__Supplied data__
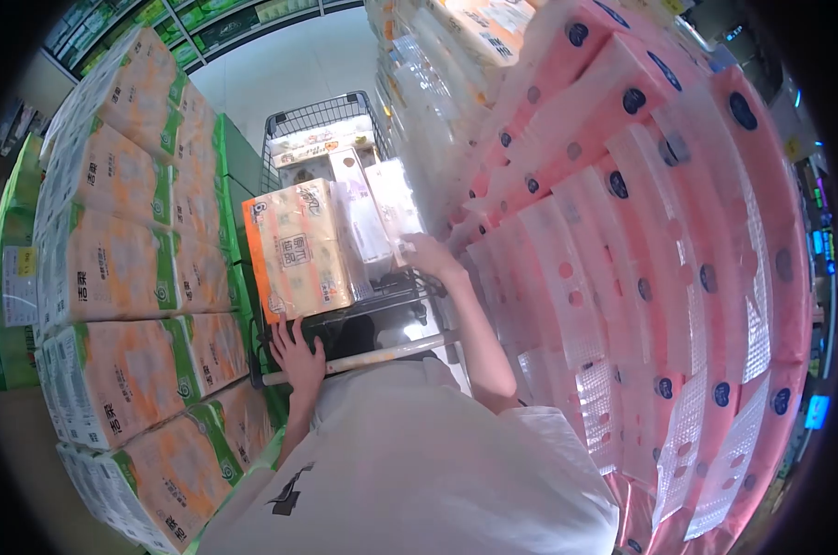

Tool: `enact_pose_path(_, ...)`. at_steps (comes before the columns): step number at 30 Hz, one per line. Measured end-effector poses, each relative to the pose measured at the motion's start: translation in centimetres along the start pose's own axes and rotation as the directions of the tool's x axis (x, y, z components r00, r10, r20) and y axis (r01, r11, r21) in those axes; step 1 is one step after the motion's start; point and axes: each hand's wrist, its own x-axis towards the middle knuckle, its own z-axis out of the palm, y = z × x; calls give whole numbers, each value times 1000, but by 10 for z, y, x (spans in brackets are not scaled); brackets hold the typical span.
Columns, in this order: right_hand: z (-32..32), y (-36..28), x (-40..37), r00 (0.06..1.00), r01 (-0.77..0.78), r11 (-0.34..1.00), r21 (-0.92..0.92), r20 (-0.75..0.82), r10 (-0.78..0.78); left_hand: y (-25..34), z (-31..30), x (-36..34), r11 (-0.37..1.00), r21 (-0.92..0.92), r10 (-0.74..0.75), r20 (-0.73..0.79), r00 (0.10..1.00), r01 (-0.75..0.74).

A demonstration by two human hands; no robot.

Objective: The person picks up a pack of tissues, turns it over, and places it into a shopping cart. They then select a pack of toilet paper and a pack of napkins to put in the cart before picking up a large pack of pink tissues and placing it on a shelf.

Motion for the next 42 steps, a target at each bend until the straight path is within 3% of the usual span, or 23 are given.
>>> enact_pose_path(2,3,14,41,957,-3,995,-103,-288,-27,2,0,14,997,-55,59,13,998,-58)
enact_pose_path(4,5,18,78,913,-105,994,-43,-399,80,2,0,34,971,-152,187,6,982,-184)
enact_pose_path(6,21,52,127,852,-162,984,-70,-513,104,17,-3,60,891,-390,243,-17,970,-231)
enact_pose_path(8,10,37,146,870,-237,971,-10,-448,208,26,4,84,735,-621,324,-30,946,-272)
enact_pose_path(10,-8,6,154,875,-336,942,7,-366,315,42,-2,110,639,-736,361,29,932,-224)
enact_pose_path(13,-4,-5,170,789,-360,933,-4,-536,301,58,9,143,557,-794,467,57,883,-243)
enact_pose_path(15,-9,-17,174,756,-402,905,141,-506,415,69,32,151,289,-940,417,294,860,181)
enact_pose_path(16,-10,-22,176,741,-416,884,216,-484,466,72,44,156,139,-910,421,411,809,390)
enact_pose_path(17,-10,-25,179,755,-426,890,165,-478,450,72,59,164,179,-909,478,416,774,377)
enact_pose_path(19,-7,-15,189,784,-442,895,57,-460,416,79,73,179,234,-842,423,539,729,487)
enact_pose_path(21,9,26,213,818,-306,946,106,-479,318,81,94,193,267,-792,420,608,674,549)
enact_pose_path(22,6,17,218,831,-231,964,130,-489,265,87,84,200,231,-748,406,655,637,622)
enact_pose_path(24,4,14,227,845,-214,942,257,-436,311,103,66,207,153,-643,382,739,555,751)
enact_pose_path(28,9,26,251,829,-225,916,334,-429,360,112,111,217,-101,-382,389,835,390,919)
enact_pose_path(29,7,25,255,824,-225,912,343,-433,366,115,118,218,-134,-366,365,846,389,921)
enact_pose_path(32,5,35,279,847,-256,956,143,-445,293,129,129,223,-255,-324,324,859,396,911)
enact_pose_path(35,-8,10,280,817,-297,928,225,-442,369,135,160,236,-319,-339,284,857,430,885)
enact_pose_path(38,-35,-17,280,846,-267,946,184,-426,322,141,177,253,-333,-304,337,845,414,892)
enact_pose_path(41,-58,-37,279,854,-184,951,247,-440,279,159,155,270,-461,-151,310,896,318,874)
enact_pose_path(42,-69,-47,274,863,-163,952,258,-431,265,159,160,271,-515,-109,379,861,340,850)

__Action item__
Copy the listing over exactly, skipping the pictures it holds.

__Response to the exercise__
Tool: `enact_pose_path(_, ...)`. at_steps (comes before the columns): step number at 30 Hz, one per line. Measured end-effector poses, each relative to the pose measured at the motion's start: translation in centimetres along the start pose's own axes and rotation as the directions of the tool's x axis (x, y, z components r00, r10, r20) and y axis (r01, r11, r21) in those axes; step 1 is one step after the motion's start; point and axes: each hand's wrist, its own x-axis towards the middle knuckle, its own z-axis out of the palm, y = z × x; calls give whole numbers, each value times 1000, but by 10 for z, y, x (spans in brackets are not scaled); brackets hold the typical span.
Columns, in this order: right_hand: z (-32..32), y (-36..28), x (-40..37), r00 (0.06..1.00), r01 (-0.77..0.78), r11 (-0.34..1.00), r21 (-0.92..0.92), r20 (-0.75..0.82), r10 (-0.78..0.78); left_hand: y (-25..34), z (-31..30), x (-36..34), r11 (-0.37..1.00), r21 (-0.92..0.92), r10 (-0.74..0.75), r20 (-0.73..0.79), r00 (0.10..1.00), r01 (-0.75..0.74).

A demonstration by two human hands; no robot.

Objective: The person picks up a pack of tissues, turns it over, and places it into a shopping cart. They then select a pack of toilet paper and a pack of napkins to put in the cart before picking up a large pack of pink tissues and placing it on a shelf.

Motion for the next 42 steps, a target at each bend until the straight path is within 3% of the usual span, or 23 are given.
>>> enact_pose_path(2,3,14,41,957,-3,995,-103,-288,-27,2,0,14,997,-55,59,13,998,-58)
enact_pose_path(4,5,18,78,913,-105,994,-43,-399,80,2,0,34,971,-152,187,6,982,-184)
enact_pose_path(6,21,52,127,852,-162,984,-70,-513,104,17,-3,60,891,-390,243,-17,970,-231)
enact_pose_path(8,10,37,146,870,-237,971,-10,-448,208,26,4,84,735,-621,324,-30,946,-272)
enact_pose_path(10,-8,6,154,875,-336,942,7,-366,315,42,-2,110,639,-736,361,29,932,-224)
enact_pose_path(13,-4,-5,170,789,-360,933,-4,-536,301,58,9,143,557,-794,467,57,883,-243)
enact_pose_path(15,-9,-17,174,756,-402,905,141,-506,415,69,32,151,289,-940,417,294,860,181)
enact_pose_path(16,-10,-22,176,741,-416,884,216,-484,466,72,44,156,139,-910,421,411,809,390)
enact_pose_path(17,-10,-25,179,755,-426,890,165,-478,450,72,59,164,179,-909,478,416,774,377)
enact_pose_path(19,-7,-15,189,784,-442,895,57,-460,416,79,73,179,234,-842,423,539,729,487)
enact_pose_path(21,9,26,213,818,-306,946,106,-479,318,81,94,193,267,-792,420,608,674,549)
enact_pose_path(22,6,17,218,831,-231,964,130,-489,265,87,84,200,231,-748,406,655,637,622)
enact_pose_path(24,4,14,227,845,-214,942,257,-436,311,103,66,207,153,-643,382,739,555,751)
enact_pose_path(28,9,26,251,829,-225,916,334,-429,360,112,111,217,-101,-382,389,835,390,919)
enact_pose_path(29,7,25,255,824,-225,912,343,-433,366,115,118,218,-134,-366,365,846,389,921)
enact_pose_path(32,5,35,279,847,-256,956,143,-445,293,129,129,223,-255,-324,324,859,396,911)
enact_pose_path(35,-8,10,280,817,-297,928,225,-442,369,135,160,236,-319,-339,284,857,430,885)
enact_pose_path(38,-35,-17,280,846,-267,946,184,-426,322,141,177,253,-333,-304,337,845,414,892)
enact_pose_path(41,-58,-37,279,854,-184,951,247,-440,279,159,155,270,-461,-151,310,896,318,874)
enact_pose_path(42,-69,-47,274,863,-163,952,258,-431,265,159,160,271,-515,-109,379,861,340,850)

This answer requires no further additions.